* DATASET CONTENT
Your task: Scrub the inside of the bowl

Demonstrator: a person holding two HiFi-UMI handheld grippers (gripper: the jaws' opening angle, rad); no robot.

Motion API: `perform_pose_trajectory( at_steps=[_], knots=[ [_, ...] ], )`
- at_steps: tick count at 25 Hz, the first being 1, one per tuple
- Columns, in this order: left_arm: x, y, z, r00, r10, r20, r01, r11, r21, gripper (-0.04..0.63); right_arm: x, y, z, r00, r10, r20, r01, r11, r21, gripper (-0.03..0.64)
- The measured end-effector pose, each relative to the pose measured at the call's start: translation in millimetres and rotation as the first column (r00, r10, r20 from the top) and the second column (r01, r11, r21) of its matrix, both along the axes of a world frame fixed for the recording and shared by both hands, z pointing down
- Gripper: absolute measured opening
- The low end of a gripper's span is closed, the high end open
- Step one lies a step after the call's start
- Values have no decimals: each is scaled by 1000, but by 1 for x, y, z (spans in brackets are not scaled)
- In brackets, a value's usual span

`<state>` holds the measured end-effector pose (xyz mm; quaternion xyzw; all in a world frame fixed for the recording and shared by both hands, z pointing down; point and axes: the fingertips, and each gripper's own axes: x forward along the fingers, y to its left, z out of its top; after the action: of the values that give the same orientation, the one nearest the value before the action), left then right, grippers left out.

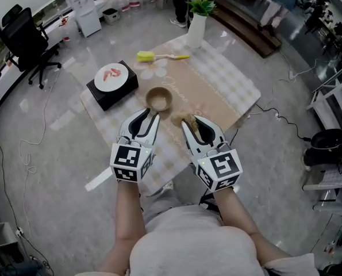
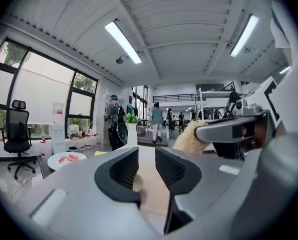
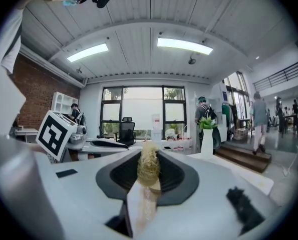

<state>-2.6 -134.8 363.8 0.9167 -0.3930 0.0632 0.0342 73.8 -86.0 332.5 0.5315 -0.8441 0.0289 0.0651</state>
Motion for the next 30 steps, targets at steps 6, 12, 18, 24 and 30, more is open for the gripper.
perform_pose_trajectory(
  at_steps=[6,12,18,24,30],
  knots=[
    [-3,-29,25,999,0,42,2,999,-47,151,8,-32,15,1000,3,1,-3,999,-39,94],
    [0,-37,43,994,49,100,-41,996,-78,204,9,-51,26,1000,-2,13,3,998,-65,94],
    [8,-44,60,987,90,134,-74,990,-120,280,17,-63,34,1000,-7,10,8,996,-91,94],
    [11,-61,88,978,99,183,-71,985,-156,367,21,-88,43,999,-45,-6,44,992,-115,94],
    [12,-77,114,973,84,216,-39,978,-204,390,20,-112,58,995,-100,-9,98,984,-150,94]
  ],
)
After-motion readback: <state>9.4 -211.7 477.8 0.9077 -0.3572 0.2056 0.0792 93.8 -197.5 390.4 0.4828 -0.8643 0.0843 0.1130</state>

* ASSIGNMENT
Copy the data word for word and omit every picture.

* RESULT BELOW
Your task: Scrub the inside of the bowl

Demonstrator: a person holding two HiFi-UMI handheld grippers (gripper: the jaws' opening angle, rad); no robot.

Motion API: `perform_pose_trajectory( at_steps=[_], knots=[ [_, ...] ], )`
- at_steps: tick count at 25 Hz, the first being 1, one per tuple
- Columns, in this order: left_arm: x, y, z, r00, r10, r20, r01, r11, r21, gripper (-0.04..0.63); right_arm: x, y, z, r00, r10, r20, r01, r11, r21, gripper (-0.03..0.64)
- The measured end-effector pose, each relative to the pose measured at the call's start: translation in millimetres and rotation as the first column (r00, r10, r20 from the top) and the second column (r01, r11, r21) of its matrix, both along the axes of a world frame fixed for the recording and shared by both hands, z pointing down
- Gripper: absolute measured opening
- The low end of a gripper's span is closed, the high end open
- Step one lies a step after the call's start
- Values have no decimals: each is scaled by 1000, but by 1 for x, y, z (spans in brackets are not scaled)
- In brackets, a value's usual span

`<state>` holds the measured end-effector pose (xyz mm; quaternion xyzw; all in a world frame fixed for the recording and shared by both hands, z pointing down; point and axes: the fingertips, and each gripper's own axes: x forward along the fingers, y to its left, z out of its top; after the action: of the values that give the same orientation, the one nearest the value before the action), left then right, grippers left out.


<state>-2.6 -134.8 363.8 0.9167 -0.3930 0.0632 0.0342 73.8 -86.0 332.5 0.5315 -0.8441 0.0289 0.0651</state>
Motion for the next 30 steps, targets at steps 6, 12, 18, 24 and 30, more is open for the gripper.
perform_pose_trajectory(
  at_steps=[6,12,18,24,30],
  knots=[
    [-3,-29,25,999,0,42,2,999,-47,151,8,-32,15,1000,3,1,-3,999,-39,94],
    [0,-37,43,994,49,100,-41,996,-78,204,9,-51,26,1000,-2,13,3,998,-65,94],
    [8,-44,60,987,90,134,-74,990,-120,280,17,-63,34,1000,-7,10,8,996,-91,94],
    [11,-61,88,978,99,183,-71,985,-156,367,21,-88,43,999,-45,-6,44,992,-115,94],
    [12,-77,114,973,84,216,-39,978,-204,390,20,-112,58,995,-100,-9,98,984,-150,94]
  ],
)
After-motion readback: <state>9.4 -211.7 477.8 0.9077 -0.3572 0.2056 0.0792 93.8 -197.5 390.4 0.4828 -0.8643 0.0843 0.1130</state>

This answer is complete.